Location. Somalia is located between 1°30′ S and 1l°30′ N and 41°00′ and 51°25′ E; it extends over an area of 638,000 square kilometers. Somalia has a warm climate: daytime temperatures range from 25° C to 35° C. There is high humidity along the coastal plains. The country is traversed by two perennial rivers, the Jabba and the Shabelle. Average annual rainfall is less than 60 centimeters. There are two rainy seasons, gu' (April to June) and dayr (October to November).
Demography. In 1994 the population of Somalia was officially estimated to be 6.67 million. The average population density varies between 9.4 and 13.3 persons per square kilometer; however, density is substantially higher along the riverbanks. A rapid urbanization rate has brought 20 percent of the population to urban centers, with the bulk of this population living in the capital, Mogadishu. With an average life expectancy of about 46 years (1975), more than 58 percent of Somalis are below 20 years of age.

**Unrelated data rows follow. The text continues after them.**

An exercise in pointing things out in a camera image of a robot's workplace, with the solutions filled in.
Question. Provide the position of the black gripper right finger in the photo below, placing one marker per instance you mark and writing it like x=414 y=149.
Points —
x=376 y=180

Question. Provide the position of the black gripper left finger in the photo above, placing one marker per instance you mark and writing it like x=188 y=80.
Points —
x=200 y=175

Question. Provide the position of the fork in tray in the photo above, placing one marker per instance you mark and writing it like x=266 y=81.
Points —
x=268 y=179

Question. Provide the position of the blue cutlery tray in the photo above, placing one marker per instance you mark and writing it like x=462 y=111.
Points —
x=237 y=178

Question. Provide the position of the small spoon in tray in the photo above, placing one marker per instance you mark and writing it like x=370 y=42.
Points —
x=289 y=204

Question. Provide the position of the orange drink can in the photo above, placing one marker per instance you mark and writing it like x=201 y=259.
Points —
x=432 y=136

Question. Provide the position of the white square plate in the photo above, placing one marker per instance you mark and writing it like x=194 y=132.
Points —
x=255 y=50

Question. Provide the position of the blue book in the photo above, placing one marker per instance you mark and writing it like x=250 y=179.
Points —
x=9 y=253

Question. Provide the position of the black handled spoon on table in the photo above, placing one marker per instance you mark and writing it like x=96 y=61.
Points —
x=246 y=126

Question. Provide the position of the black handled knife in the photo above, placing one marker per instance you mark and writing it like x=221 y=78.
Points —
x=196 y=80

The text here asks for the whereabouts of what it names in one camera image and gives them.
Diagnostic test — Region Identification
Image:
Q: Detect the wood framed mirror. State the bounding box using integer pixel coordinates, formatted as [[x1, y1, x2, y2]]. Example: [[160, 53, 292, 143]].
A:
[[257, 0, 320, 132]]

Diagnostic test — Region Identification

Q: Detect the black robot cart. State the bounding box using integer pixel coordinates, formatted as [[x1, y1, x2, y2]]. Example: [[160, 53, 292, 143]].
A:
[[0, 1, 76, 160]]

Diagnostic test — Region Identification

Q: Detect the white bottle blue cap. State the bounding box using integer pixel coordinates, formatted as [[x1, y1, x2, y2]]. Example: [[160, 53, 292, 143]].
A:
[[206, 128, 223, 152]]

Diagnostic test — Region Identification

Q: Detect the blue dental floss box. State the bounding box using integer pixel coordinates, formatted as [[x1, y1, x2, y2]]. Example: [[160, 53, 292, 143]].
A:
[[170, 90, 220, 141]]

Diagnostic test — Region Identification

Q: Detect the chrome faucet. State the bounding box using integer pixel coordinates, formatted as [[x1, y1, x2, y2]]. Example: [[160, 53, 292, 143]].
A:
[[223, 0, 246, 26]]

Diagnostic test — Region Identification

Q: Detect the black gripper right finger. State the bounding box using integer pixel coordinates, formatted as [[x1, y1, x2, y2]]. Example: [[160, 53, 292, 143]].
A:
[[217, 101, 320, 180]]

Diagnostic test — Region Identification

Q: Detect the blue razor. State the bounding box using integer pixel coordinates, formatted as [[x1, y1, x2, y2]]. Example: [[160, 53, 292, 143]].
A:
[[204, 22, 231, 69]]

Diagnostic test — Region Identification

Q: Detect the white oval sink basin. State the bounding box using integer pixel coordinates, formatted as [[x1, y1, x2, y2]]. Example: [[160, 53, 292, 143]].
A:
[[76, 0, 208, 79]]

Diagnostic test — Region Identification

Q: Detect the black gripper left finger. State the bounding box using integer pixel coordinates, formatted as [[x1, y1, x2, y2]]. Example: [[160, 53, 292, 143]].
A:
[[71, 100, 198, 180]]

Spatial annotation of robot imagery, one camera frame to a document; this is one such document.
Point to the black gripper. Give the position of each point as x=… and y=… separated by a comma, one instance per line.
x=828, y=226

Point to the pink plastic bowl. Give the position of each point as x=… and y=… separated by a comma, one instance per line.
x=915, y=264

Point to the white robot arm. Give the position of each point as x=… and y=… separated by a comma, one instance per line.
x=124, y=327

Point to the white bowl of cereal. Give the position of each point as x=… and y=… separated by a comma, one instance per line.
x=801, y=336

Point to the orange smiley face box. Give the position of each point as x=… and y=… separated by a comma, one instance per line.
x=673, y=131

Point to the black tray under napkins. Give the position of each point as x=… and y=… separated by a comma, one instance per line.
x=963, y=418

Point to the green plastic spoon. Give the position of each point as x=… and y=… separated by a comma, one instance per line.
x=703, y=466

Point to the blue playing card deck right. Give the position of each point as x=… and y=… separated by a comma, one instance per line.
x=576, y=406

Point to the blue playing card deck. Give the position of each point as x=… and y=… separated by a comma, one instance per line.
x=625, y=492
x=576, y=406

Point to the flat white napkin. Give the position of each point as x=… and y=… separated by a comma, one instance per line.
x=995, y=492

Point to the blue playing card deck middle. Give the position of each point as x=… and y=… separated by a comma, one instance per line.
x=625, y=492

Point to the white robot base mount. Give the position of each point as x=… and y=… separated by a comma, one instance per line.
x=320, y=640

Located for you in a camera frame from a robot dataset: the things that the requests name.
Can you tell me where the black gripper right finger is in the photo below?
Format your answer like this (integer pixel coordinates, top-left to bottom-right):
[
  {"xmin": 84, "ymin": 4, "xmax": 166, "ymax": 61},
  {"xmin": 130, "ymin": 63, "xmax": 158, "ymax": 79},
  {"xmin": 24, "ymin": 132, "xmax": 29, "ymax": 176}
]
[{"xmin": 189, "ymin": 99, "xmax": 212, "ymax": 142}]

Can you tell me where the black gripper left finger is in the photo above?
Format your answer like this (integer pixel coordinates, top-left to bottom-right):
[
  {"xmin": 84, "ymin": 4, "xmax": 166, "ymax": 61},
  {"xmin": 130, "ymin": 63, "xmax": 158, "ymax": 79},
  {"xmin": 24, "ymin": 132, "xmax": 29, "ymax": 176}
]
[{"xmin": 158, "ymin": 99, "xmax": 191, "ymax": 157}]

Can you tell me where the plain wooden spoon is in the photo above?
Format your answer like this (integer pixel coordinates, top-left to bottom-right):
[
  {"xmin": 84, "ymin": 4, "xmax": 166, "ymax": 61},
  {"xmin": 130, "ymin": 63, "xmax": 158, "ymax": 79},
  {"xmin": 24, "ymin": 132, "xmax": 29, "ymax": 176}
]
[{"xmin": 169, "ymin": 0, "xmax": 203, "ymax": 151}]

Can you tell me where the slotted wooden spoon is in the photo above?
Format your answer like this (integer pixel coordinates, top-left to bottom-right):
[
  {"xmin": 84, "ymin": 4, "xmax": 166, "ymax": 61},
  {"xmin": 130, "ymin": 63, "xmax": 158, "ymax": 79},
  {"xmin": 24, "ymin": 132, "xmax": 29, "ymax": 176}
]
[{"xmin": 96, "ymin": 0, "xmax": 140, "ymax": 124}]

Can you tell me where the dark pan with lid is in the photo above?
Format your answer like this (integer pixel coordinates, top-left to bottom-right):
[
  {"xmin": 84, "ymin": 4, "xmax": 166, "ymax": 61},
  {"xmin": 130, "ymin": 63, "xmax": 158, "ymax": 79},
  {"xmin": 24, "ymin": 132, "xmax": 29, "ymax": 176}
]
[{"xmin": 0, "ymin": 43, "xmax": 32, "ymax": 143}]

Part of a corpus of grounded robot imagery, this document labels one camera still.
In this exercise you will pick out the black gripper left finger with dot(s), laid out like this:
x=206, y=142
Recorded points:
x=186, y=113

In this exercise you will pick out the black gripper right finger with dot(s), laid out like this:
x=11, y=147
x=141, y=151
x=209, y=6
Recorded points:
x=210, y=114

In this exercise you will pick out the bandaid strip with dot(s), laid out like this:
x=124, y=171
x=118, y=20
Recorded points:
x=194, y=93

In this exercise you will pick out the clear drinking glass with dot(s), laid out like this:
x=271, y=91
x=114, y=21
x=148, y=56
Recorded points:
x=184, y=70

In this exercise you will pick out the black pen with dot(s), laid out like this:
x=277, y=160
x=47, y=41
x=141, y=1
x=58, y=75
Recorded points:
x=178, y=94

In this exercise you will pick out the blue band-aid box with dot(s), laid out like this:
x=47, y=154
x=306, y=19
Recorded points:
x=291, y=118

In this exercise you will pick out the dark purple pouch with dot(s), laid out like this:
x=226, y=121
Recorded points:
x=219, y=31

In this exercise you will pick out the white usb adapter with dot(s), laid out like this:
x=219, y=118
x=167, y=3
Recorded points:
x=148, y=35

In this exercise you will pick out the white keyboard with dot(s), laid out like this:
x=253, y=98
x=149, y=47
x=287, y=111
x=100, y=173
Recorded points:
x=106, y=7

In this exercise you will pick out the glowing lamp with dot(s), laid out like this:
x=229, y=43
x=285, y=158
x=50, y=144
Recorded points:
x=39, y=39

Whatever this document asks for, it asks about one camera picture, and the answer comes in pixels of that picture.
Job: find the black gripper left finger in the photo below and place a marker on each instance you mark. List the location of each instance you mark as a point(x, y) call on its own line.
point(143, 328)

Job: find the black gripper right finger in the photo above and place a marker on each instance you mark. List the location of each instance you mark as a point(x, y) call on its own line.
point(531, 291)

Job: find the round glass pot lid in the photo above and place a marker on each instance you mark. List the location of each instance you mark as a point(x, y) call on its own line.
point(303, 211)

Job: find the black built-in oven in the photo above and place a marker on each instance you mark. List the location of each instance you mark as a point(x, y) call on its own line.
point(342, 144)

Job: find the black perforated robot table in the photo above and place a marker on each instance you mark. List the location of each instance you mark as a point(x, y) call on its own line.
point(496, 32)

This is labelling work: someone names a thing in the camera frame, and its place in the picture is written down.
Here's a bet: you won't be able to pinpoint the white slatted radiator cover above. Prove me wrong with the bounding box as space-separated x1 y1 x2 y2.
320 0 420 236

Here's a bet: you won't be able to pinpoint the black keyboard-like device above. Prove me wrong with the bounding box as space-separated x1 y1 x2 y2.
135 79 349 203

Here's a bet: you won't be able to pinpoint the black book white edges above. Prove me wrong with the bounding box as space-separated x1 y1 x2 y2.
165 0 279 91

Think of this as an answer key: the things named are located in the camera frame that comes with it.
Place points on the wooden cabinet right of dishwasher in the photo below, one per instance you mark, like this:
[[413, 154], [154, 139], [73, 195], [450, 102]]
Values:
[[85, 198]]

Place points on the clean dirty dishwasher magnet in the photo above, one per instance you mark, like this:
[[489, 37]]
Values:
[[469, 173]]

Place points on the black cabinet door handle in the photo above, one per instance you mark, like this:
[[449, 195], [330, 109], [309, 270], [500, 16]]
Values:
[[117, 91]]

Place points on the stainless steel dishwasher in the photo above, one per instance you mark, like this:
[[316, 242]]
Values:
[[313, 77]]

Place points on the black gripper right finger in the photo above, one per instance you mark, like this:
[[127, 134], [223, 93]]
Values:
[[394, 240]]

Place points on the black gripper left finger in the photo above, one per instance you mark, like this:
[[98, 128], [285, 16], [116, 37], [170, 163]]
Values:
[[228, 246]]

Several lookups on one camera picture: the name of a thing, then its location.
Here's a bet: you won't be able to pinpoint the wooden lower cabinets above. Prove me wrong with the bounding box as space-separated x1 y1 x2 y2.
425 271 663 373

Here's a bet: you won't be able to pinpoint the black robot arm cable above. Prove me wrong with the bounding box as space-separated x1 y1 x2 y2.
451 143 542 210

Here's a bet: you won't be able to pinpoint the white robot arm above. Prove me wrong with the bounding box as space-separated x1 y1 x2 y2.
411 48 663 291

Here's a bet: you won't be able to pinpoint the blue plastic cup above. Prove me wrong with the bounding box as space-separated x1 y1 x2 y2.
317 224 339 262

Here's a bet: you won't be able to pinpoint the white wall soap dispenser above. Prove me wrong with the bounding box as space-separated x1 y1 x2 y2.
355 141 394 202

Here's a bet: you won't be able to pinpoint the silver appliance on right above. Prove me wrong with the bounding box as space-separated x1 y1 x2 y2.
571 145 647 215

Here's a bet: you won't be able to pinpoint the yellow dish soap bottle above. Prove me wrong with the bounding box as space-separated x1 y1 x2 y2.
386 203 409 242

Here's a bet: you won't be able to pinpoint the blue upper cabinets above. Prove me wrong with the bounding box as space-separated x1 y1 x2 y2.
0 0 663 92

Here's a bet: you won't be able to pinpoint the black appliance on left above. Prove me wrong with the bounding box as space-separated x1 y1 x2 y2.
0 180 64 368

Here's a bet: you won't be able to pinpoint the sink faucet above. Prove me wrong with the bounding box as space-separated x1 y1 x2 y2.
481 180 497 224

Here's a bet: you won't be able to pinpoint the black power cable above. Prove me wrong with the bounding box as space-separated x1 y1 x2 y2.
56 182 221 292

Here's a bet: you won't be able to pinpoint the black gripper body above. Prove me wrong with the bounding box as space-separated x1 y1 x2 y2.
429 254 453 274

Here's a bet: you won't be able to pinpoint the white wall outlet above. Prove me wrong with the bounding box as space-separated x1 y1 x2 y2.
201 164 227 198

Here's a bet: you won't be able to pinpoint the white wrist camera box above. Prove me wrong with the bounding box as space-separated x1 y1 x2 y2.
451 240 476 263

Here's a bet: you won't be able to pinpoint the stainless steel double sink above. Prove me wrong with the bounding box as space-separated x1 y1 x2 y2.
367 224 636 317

Linguistic Affiliation. The Somali language, Af-Soomaali, belongs to the East Cushitic Branch of Afroasiatic languages. It is closely related to languages of some of the neighboring peoples: the Oromo, the Rendille, and the Boni. These languages are sometimes referred to as the "Sam" languages. The Afar language, too, has many similarities with Somali. The Somali people also share many important cultural traits with these linguistically related groups. Somali has adopted a substantial amount of vocabulary from Arabic, but, since 1972, the Latin alphabet has been used for writing. The language has a number of different dialects, most of which are mutually intelligible. The dialects that standard Somali speakers find most difficult to comprehend are the Af-May dialects that are spoken in the south.